I am not. I tell them this: “my job is to communicate the good news, the gospel, to this culture. And if this culture can understand the concept better with a different word, then I am going to be more concerned with getting the message across than I am with wasting time debating the meaning of words with people who already know what it means.”

Personally, I like the term sin better, because the word “sin” reminds me that God is an absolutely just God, with definable standards of right and wrong. Sin speaks of God, and God is holy, and sin keeps us from experiencing the wonder of a relationship with Him.

But, I started out the sermon with the statement: “Sin is an ugly word.”

To the unbeliever, the word “sin,” in this day and age, does not have as much to do with the concept of God, as it does with perceived abuses of religion.

The concept of sin, they say, has been used by the church to keep people in subjection to an human institution.

Well guess what? It isn't new!

And this passage of scripture addresses that very question.

Remember last week? Paul, one of the world's leading scholars in the OT law, is now saying those rules don't work. They never did work. They don't help. In the Book of Romans, he goes as far as saying, all they really did was remind us of our guilt and our need for Jesus.

This sermon is about how Grace gives us the power to obey, without shame, but in loving response to God.

So, back to sin. The use of the term “sin” has become even more obscured since it is now 151 years after the publishing of the book by Charles Darwin “On the Origin of the Species.”

I am not going to get into the argument over evolution, except to reiterate what I said a few months ago that it appears to me that I see a lot of evidence for the concept of Theistic Evolution.

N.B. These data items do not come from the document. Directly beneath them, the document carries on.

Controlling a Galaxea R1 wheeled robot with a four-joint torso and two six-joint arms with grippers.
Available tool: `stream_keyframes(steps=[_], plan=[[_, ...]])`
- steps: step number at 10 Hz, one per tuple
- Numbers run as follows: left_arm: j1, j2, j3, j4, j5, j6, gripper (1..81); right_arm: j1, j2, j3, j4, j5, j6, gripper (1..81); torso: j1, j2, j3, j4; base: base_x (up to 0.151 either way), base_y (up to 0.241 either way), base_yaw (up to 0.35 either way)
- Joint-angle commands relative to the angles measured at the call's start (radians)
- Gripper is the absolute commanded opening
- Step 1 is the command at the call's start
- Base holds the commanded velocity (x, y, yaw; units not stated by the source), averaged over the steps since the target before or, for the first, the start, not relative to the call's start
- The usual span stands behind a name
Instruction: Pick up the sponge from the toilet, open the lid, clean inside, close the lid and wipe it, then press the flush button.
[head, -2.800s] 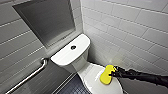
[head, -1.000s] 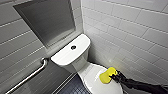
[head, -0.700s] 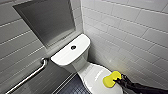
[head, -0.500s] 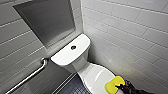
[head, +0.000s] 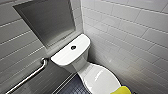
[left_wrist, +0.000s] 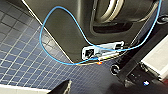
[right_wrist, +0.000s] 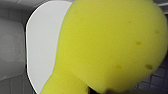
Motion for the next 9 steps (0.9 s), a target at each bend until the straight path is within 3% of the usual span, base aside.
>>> stream_keyframes(steps=[1,4,7,9], plan=[[0.021,-0.008,0.006,0.013,0.102,0.0,81.1,0.008,-0.101,0.158,-0.071,-0.053,-0.003,1.0,0.0,0.0,0.0,0.0,0.0,0.0,0.0],[0.012,0.002,0.007,0.024,0.103,0.0,81.1,0.043,-0.129,0.264,-0.142,-0.269,-0.003,1.0,0.0,0.0,0.0,0.0,0.0,0.0,0.0],[0.009,0.004,0.007,0.024,0.101,0.0,81.1,0.23,-0.126,0.408,-0.168,-0.56,-0.001,1.0,0.0,0.0,0.0,0.0,0.0,0.0,0.0],[0.009,0.008,0.006,0.024,0.101,0.0,81.1,0.362,-0.077,0.421,-0.171,-0.715,-0.001,1.0,0.0,0.0,0.0,0.0,0.0,0.0,0.0]])
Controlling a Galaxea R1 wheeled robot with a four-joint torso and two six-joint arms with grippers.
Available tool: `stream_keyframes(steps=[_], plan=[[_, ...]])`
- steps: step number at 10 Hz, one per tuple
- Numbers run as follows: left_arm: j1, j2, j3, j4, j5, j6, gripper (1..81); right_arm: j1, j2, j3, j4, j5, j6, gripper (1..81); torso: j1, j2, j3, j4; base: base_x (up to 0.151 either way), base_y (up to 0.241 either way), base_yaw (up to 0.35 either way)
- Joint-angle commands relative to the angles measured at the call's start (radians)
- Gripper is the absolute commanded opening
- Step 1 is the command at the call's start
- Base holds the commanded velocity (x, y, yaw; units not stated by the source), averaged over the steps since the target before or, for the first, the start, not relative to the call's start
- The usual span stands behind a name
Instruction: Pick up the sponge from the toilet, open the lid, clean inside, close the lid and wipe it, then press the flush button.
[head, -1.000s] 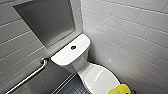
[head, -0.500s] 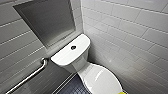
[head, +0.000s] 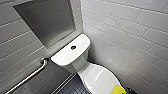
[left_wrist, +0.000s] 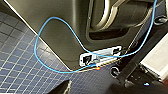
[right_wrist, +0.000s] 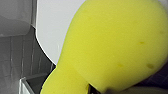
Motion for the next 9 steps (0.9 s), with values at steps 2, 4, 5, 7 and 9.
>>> stream_keyframes(steps=[2,4,5,7,9], plan=[[0.022,-0.007,0.005,0.002,0.102,0.001,81.1,0.298,0.091,0.063,-0.03,-0.398,-0.001,1.0,0.0,0.0,0.0,0.0,0.0,0.0,0.0],[0.018,-0.007,0.005,0.002,0.103,0.001,81.1,0.38,0.19,-0.012,-0.03,-0.494,-0.001,1.0,0.0,0.0,0.0,0.0,0.0,0.0,0.0],[0.016,-0.007,0.005,0.002,0.103,0.001,81.1,0.421,0.239,-0.053,-0.033,-0.522,-0.003,1.0,0.0,0.0,0.0,0.0,0.0,0.0,0.0],[0.015,-0.007,0.004,0.002,0.103,0.001,81.1,0.504,0.304,-0.098,-0.032,-0.532,-0.003,1.0,0.0,0.0,0.0,0.0,0.0,0.0,0.0],[0.015,-0.007,0.004,0.002,0.102,0.001,81.1,0.543,0.38,-0.161,-0.032,-0.533,-0.003,1.0,0.0,0.0,-0.061,0.0,0.0,0.0,0.0]])
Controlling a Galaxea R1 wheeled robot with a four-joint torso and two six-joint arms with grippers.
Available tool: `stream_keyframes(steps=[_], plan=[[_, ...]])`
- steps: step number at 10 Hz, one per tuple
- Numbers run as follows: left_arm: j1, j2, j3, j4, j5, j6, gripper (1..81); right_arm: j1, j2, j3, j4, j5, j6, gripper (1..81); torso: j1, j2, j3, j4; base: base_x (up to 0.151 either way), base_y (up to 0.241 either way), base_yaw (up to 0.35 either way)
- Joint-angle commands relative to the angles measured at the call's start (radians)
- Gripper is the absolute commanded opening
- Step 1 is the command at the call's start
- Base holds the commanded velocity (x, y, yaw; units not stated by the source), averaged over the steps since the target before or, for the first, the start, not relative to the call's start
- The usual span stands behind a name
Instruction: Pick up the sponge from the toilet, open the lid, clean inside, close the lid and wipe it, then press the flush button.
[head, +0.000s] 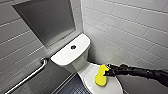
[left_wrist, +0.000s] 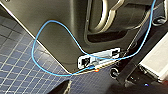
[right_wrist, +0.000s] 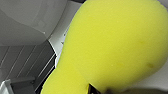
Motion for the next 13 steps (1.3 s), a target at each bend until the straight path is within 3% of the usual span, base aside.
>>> stream_keyframes(steps=[1,2,3,4,9,13], plan=[[0.023,-0.016,0.003,0.0,0.102,0.001,81.1,0.15,0.076,-0.052,-0.004,-0.062,-0.002,1.0,0.0,0.0,-0.093,0.0,0.0,0.0,0.0],[0.022,-0.016,0.004,0.0,0.102,0.001,81.1,0.157,0.092,-0.069,-0.002,-0.057,-0.002,1.0,0.0,0.0,-0.109,0.0,0.0,0.0,0.0],[0.023,-0.014,0.003,0.002,0.102,0.001,81.1,0.165,0.099,-0.07,-0.002,-0.042,0.0,1.0,0.0,0.0,-0.045,0.0,0.0,0.0,0.0],[0.023,-0.013,0.003,0.002,0.102,0.001,81.1,0.17,0.113,-0.069,-0.007,-0.025,0.001,1.0,0.0,0.001,-0.078,0.0,0.0,0.0,0.0],[0.023,-0.013,0.003,0.0,0.102,0.001,81.1,0.138,0.236,-0.276,-0.036,0.208,-0.002,1.0,0.001,0.001,-0.101,0.0,0.0,0.0,0.0],[0.029,-0.016,0.003,0.0,0.102,0.001,81.1,0.027,0.34,-0.494,-0.084,0.412,-0.003,1.0,0.0,0.001,-0.101,0.0,0.0,0.0,0.0]])
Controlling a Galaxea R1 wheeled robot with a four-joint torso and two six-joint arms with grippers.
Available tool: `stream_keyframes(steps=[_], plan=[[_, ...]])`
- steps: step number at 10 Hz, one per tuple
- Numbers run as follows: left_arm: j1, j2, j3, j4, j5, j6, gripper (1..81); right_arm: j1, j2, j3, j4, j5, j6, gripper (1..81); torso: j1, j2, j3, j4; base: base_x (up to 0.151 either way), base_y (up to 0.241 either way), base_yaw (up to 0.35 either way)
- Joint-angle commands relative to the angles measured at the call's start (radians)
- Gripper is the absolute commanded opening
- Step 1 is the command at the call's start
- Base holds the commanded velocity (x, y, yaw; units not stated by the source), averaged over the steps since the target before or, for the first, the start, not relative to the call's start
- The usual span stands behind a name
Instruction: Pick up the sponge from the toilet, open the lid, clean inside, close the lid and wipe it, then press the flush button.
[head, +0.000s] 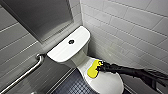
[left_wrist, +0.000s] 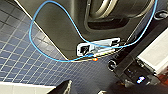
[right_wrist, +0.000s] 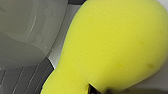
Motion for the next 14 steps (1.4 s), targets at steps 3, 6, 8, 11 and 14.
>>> stream_keyframes(steps=[3,6,8,11,14], plan=[[0.045,-0.016,0.003,0.0,0.108,0.001,81.1,-0.003,0.05,-0.07,-0.042,0.111,0.003,1.0,0.0,0.0,0.0,0.0,0.0,0.0,0.0],[0.047,-0.014,0.003,0.002,0.107,0.001,81.1,-0.039,-0.209,0.259,-0.047,0.106,0.008,1.0,0.0,0.0,0.0,0.0,0.0,0.0,0.0],[0.047,-0.013,0.003,0.003,0.107,0.001,81.1,-0.06,-0.332,0.38,-0.045,0.106,0.008,1.0,0.0,0.0,0.0,0.0,0.0,0.0,0.0],[0.05,-0.014,0.003,0.003,0.107,0.001,81.1,-0.127,-0.386,0.398,-0.042,0.128,0.008,1.0,0.0,0.0,0.0,0.0,0.0,0.0,0.0],[0.054,-0.014,0.003,0.01,0.105,0.001,81.1,-0.18,-0.452,0.412,-0.042,0.152,0.008,1.0,0.0,0.0,0.0,0.0,0.0,0.0,0.0]])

The problem is, morality was turned on its ears if God did not have His hand in creation. Morality is turned on its ears if after all, it wasn't a Creator who endowed every single human with certain unalienable rights such as the right for life, liberty and the pursuit of happiness.

It isn't the argument of Evolution, but the ethical theory of Social Darwinism.

It is basically this, If the human species evolved, and evolution is the survival of the fittest, and evolution created predatory species, species that live by killing others, then there is nothing immoral with the strong oppressing the weak.

The ethics of this first played a major role in the world with Adolf Hitler and his Nazi henchmen. Nazis, short for “National Socialism,” were first called “the Christian Social Party.” And no, this has nothing to do with Christian Social Justice. Christian Social Justice has always been the passion of Jesus Christ and the mission of the Church. The Great Commission, to go into all the world and preach the salvation of Jesus is a part of the Great Commandment to love one another. It isn't “either/or,” it's “both/and.”

Atheistic evolution, the concept that there is no Creator has no basis for morality, or any real concept of sin. Theistic Evolution, Intelligent design, or flat out Creationism all teach that someday, we will have to answer to God for the way we governed ourselves, for the way we treated our neighbors, our spouses, our children and even “the least of these.”

Sin is rejected in our modern culture because in the modern-mind, there is no such thing as a Creator we have to answer to.

And the reason for it is not so much because of the intellectual argument that no one can scientifically prove that God exists, but because the concept of sin, has been abused by religion to justify the real concepts of sin that they claim to support.

Ask a contemporary Jewish person what they think of Christians, and the first answer will be: “Your religion tried to exterminate us and yet your preach, `love each other.' We are not buying it”

The secularist will say, “almost every war fought has to do with religion.” It is similar to the secular psychologist who would say, “eliminate religion, and you will eliminate shame.”

But most wars were not fought for religion, almost every war is about money, power, domination and ethnic struggles. They have used religion to justify their ends, but it truly is about the money. Look at the American civil war, the wealthy ruling class in the South didn't want to give up the profit from the slave trade, so they coined the phrase “states rights” and 1.1 million boys died so they could keep maintain their greed. We hear states rights now, and I want to remind everyone of the similarity of the situation today, as well as then.

So here is our problem, we need to preach the gospel of grace to forgive sin to a culture that isn't sure sin really exists.

And I am going to say it this way, they know that sin, brokenness, human weakness, messiness of lives, and even evil exist. What they don't know, what they don't trust is that Christians have the answer.

And, I pointed out just a few instances that give genuine credibility to their suspicion.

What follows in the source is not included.